Aurora demande alors au médecin de confirmer une longue liste de symptômes pour confirmer le diagnostic avant de choisir le nombre de facturation. « Vous pouvez sentir le nœud dans votre cerveau? » Elle lui demande.

Bien sûr, Il est susceptible d’être une tumeur dans le crâne de la Dame McGillicutty, pas dans votre cerveau. Ce serait une situation d’urgence si la République dominicaine. Brown pouvait sentir la tumeur dans le cerveau du patient. Après confirmation du diagnostic, vous demandez à tous les sens, Numéro de téléphone, Numéro de télécopieur et questions au sujet de l’hôpital qui avait demandé pour le Cabinet du médecin. Le médecin doit elle-même d’y répondre.

Dr. Brown est mis en attente une autre cinq minutes. Mais, Enfin, l’employé de préautorisation revient avec un code d’autorisation préalable, ce que pas de garanties que la société l’assurance effectivement aller à payer la procédure, mais qui ne le feront certainement pas.

Il est probable que c’est pénible pour vous il suffit de lire sur cette réunion médico-asegurador. A été plus pénible à regarder une vidéo de l’appel. ES, sans aucun doute, extrêmement pénible pour les médecins qui doivent faire face à ces problèmes plusieurs fois par jour. Puis, Ce que vous pouvez faire pour coopérer avec votre médecin pour augmenter ses chances d’obtenir le traitement dont vous avez besoin payé au bon moment?

Tout cela peut sembler très évident, mais il est très important:

  • Assurez-vous que votre médecin a vos renseignements d’assurance actuelles.
  • Assurez-vous que votre médecin a votre bonne adresse et numéro de téléphone.
  • Quand vous obtenez une référence à un spécialiste, rendez-vous.

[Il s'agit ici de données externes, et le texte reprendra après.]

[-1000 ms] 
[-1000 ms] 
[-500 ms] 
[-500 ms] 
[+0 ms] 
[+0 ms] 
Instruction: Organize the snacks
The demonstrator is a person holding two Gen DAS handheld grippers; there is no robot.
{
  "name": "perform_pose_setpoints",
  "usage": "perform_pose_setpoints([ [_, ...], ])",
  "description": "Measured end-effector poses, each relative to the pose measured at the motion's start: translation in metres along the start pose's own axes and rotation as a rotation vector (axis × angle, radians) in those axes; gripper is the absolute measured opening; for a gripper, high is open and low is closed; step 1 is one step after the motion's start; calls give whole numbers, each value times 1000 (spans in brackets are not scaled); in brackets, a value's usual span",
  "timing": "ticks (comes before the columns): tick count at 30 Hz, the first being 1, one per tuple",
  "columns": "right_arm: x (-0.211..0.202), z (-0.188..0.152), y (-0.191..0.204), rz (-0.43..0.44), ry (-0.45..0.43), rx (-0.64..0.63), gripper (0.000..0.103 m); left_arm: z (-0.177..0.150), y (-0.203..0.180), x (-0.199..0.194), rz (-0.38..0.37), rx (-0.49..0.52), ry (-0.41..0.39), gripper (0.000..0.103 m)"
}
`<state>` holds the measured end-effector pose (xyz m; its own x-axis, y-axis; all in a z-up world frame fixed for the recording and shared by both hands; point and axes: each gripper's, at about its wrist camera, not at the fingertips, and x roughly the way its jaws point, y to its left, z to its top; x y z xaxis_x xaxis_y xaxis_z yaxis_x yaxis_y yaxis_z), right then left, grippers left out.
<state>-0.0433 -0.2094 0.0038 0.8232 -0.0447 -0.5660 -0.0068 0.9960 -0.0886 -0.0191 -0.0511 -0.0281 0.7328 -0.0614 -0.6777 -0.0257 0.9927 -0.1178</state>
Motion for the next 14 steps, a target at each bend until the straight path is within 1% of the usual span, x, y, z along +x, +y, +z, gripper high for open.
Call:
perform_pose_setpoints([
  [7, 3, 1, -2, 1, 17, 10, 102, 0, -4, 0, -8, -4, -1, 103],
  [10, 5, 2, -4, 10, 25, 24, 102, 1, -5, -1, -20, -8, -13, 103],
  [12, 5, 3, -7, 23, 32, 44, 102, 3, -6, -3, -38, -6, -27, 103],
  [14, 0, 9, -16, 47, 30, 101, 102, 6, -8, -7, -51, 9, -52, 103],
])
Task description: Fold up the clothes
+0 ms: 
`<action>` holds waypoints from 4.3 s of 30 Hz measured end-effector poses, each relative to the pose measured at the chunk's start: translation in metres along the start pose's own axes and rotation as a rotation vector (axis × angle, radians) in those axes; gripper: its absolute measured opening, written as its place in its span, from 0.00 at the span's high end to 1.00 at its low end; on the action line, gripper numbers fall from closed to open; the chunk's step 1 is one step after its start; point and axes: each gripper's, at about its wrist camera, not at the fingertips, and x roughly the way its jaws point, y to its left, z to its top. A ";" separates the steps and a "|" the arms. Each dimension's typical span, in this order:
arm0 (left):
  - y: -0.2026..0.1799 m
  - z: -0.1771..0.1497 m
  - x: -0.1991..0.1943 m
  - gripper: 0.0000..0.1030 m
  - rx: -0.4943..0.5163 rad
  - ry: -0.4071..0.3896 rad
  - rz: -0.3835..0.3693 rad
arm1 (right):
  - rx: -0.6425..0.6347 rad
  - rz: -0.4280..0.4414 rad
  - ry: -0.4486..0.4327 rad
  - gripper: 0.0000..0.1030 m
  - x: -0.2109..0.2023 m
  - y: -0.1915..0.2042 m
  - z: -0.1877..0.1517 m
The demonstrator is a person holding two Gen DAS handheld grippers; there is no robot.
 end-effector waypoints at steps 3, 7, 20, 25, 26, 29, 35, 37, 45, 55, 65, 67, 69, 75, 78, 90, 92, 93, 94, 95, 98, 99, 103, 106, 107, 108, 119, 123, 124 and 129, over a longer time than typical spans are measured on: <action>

Peut ne pas être capable d’obtenir une deuxième remise.
  • Attendre « problèmes » Le moment venu pour votre compagnie d’assurance à payer. N’oubliez pas de conserver des copies de toutes les approbations que vous obtenez pour les visites du médecin et les procédures médicales.

Si vous êtes assuré par une HMO aux États-Unis., Vous pouvez passer presque autant d’efforts pour tenir au courant avec facturation pour passer. Y a-t-il un moyen d’éviter cela. Lorsque c'est possible, créer pour un PPO (organisations des fournisseurs préférés) au lieu de couverture HMO (HMO). Les primes coûtent un peu plus, mais seulement une procédure d’une année est nécessaire pour compenser la différence.